» **Work to complete**: Only one span of the listing below should come back. It runs from the line with "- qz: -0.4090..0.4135" through the line with "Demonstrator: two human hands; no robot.", and each of its lines must be reproduced exactly.

» **Dataset entries**:
-- Opening Marker --

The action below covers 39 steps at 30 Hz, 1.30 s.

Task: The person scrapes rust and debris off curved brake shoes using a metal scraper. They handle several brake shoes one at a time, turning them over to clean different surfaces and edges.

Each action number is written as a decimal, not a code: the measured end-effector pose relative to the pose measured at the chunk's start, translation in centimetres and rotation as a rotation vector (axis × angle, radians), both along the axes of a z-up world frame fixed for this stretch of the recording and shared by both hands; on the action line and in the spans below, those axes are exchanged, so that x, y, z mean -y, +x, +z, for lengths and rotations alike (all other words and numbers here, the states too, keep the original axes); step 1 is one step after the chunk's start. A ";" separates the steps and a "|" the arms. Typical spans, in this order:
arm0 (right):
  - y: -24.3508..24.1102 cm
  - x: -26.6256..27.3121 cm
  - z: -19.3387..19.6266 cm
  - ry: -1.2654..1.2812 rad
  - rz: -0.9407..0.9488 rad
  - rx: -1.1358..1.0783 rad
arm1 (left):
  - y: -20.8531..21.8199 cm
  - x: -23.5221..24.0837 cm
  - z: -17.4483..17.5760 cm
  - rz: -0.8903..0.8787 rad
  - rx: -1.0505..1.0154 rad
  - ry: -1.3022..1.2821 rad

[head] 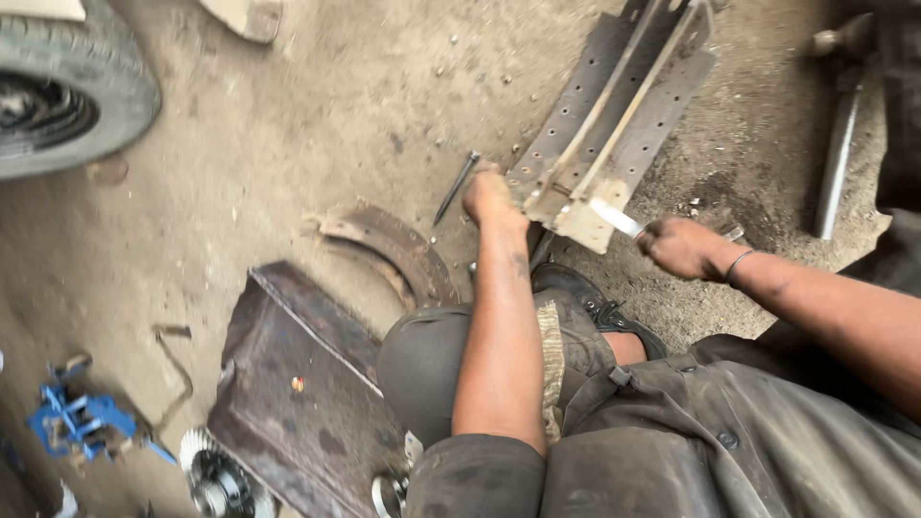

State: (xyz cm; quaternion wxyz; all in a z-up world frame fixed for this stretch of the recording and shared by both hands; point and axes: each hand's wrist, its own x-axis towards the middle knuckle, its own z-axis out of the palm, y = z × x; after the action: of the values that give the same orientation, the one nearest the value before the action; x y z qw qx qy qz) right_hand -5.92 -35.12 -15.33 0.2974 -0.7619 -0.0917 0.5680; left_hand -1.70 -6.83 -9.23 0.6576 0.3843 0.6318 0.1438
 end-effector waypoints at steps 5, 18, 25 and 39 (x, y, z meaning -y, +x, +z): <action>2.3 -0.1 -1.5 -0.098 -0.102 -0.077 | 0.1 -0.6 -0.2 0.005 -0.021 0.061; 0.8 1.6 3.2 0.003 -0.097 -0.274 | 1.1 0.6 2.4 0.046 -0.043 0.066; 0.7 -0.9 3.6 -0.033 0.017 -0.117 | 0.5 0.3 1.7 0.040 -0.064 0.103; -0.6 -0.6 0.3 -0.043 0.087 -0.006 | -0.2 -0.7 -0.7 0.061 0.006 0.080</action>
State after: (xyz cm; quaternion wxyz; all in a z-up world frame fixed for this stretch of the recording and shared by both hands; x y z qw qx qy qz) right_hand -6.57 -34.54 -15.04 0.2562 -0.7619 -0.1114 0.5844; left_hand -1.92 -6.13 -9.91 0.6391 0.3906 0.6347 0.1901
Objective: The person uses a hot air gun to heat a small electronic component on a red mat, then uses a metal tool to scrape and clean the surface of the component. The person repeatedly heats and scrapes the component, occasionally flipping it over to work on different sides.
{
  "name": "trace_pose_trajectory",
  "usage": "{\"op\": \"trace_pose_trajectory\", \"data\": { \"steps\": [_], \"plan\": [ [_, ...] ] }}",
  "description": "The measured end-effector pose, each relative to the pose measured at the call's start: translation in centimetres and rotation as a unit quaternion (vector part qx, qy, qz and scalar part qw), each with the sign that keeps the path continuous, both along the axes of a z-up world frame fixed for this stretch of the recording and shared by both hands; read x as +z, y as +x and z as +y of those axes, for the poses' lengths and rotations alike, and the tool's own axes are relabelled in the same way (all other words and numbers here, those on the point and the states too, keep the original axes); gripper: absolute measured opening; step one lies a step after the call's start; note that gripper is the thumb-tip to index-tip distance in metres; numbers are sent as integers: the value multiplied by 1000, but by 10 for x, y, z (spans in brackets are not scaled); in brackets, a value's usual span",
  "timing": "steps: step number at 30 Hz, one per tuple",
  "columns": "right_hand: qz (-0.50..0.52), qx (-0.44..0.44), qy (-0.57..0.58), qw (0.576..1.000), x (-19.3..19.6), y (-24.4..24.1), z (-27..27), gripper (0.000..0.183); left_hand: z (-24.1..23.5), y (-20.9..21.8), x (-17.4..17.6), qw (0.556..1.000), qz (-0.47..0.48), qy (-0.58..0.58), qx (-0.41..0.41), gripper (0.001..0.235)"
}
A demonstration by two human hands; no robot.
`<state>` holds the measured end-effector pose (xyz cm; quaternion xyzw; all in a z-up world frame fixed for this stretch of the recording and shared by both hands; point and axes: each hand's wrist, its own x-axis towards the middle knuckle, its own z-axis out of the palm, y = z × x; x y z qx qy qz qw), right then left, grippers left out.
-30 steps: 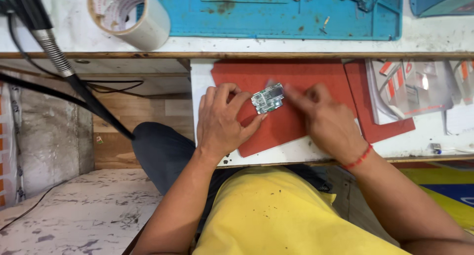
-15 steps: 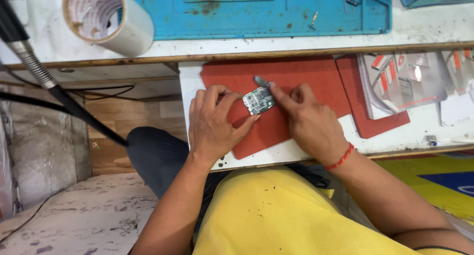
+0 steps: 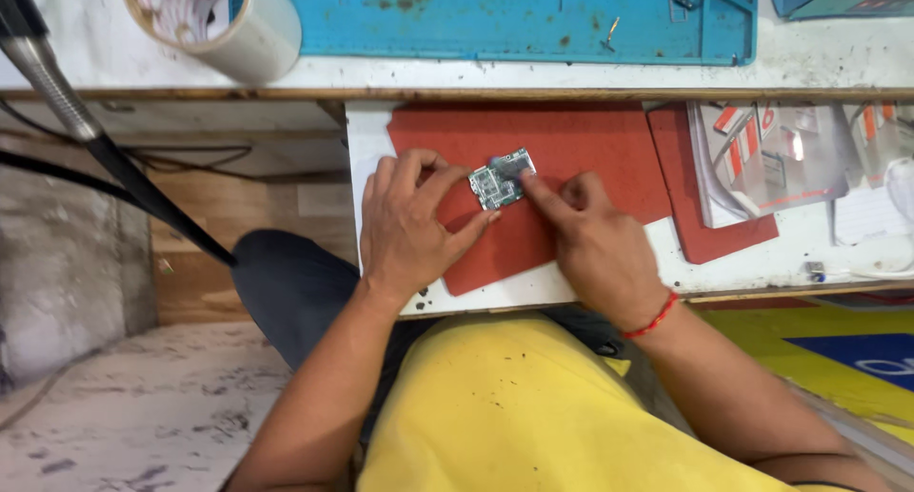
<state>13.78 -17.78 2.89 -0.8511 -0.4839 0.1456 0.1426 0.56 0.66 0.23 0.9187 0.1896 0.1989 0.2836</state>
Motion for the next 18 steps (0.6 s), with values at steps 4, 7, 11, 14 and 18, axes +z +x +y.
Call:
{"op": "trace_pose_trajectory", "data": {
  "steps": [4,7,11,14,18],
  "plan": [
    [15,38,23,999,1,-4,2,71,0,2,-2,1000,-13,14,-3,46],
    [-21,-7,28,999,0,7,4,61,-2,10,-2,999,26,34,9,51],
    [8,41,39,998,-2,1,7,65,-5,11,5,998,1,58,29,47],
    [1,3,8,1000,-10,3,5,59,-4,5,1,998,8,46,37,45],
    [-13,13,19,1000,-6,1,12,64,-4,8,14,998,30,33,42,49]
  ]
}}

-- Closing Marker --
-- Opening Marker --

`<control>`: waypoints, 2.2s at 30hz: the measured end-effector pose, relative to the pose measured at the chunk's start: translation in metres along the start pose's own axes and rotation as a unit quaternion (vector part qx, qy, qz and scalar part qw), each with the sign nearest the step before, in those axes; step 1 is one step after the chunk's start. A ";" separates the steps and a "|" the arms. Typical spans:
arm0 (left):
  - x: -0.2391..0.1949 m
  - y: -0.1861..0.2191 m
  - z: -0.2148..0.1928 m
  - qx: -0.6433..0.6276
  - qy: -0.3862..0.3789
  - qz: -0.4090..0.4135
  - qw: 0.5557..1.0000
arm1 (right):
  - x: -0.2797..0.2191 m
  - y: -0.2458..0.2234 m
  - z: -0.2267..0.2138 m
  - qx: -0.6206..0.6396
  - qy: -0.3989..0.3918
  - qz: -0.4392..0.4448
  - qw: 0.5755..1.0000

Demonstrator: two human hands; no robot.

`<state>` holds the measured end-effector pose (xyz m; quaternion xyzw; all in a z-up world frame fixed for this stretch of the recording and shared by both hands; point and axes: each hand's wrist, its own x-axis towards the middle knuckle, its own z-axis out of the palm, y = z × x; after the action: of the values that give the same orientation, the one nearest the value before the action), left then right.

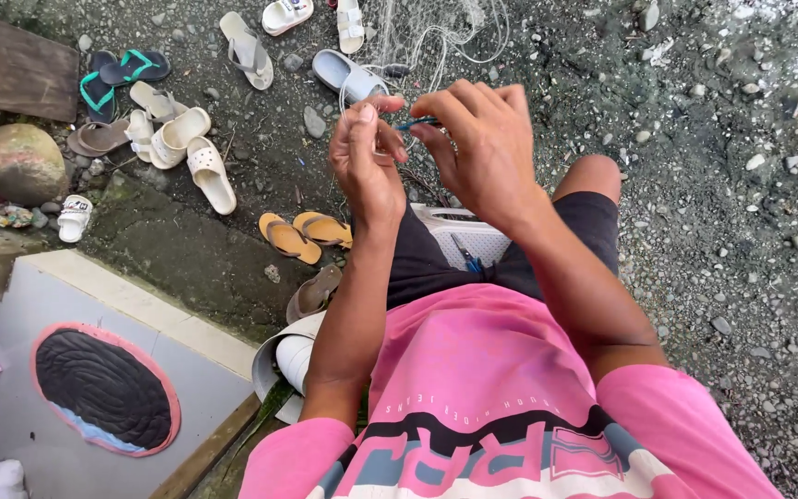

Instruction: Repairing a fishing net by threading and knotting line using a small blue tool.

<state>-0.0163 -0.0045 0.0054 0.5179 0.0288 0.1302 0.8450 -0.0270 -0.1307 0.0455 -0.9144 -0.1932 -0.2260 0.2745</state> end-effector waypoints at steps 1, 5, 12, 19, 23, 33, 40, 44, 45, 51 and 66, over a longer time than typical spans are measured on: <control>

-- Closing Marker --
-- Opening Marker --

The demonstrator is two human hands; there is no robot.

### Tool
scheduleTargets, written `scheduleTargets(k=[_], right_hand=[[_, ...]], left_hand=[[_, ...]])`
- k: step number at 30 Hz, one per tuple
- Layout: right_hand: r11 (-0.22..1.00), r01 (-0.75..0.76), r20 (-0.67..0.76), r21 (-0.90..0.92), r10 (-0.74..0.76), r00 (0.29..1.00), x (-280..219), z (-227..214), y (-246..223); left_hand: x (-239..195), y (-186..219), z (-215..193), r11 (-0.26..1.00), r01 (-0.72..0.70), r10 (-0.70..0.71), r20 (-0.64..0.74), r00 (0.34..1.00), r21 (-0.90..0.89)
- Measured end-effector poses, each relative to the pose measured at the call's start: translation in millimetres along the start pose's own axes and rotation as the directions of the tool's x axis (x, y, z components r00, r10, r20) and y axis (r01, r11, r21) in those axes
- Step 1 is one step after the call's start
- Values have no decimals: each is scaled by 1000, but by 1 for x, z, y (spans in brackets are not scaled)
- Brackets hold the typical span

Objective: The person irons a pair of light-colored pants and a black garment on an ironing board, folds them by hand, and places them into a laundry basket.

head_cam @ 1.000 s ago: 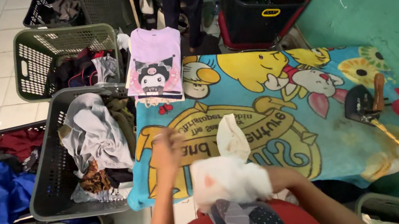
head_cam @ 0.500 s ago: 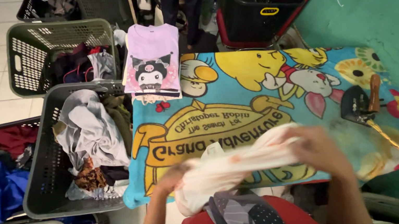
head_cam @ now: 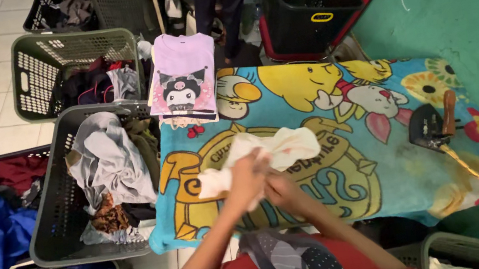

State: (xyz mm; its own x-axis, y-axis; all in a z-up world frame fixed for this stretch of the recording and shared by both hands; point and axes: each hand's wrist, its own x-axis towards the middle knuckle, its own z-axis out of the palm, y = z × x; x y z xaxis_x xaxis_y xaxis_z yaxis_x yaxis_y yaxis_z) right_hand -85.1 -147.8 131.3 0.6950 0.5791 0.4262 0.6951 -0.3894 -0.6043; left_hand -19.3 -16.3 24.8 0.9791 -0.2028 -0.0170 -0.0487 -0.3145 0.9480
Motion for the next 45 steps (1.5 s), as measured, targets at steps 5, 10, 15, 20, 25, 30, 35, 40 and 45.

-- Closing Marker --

» **Result of this exercise**:
  - qz: -0.4090..0.4135
  - qw: 0.5557..1.0000
arm1 (right):
  - x: -0.2797..0.2191 m
  - y: -0.2458..0.2234 m
  - z: -0.2267..0.2138 m
  - qx: -0.6206..0.6396
  - qy: -0.3989..0.3918
  - qz: -0.4392..0.4448
  - qw: 0.5755..1.0000

Demonstrator: two human hands; no robot.

No other output was requested.